◆ MATERIAL PROVIDED
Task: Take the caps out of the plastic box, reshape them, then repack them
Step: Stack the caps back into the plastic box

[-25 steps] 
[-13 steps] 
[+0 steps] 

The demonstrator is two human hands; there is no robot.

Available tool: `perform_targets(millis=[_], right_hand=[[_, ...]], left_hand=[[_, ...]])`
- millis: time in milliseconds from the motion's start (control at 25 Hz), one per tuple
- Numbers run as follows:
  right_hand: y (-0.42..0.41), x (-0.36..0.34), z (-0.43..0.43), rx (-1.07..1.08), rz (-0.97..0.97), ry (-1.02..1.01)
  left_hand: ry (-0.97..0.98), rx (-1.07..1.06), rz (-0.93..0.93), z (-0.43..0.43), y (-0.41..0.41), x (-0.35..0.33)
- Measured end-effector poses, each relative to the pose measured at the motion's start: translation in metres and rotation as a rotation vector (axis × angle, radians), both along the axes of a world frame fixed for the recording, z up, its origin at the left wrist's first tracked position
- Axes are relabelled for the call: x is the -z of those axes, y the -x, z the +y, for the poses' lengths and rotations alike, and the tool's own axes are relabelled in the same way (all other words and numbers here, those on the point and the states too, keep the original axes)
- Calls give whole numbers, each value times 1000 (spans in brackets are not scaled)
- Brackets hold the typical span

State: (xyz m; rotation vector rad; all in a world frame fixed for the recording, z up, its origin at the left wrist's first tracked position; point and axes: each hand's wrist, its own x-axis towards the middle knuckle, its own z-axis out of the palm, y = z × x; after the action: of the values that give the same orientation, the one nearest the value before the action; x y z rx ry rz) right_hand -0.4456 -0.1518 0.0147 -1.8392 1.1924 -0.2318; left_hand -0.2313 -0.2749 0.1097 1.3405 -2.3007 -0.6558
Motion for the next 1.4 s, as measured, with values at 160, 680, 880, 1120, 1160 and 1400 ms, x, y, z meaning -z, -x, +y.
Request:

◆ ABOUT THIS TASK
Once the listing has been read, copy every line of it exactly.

◆ RESPONSE BELOW
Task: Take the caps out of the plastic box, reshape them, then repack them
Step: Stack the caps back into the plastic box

[-25 steps] 
[-13 steps] 
[+0 steps] 

The demonstrator is two human hands; there is no robot.

Available tool: `perform_targets(millis=[_], right_hand=[[_, ...]], left_hand=[[_, ...]])`
- millis: time in milliseconds from the motion's start (control at 25 Hz), one per tuple
- Numbers run as follows:
  right_hand: y (-0.42..0.41), x (-0.36..0.34), z (-0.43..0.43), rx (-1.07..1.08), rz (-0.97..0.97), ry (-1.02..1.01)
  left_hand: ry (-0.97..0.98), rx (-1.07..1.06), rz (-0.93..0.93), z (-0.43..0.43), y (-0.41..0.41), x (-0.35..0.33)
- Measured end-effector poses, each relative to the pose measured at the motion's start: translation in metres and rotation as a rotation vector (axis × angle, radians), both along the axes of a world frame fixed for the recording, z up, its origin at the left wrist's first tracked position
- Axes are relabelled for the call: x is the -z of those axes, y the -x, z the +y, for the poses' lengths and rotations alike, and the tool's own axes are relabelled in the same way (all other words and numbers here, those on the point and the states too, keep the original axes)
- Calls give whole numbers, each value times 1000 (spans in brackets are not scaled)
- Brackets hold the typical span

State: (xyz m; rotation vector rad; all in a world frame fixed for the recording, z up, its origin at the left wrist's first tracked position; point and axes: each hand's wrist, its own x-axis towards the middle knuckle, its own z-axis out of the palm, y = z × x; after the action: of the values that give the same orientation, the one nearest the value before the action; x y z rx ry rz) right_hand -0.4456 -0.1518 0.0147 -1.8392 1.1924 -0.2318; left_hand -0.2313 -0.2749 0.1097 1.3405 -2.3007 -0.6558
Motion for the next 1.4 s, as measured, with values at 160, 680, 880, 1120, 1160 and 1400 ms, x, y, z meaning -z, -x, +y.
Request:

What the exercise asked for is now complete.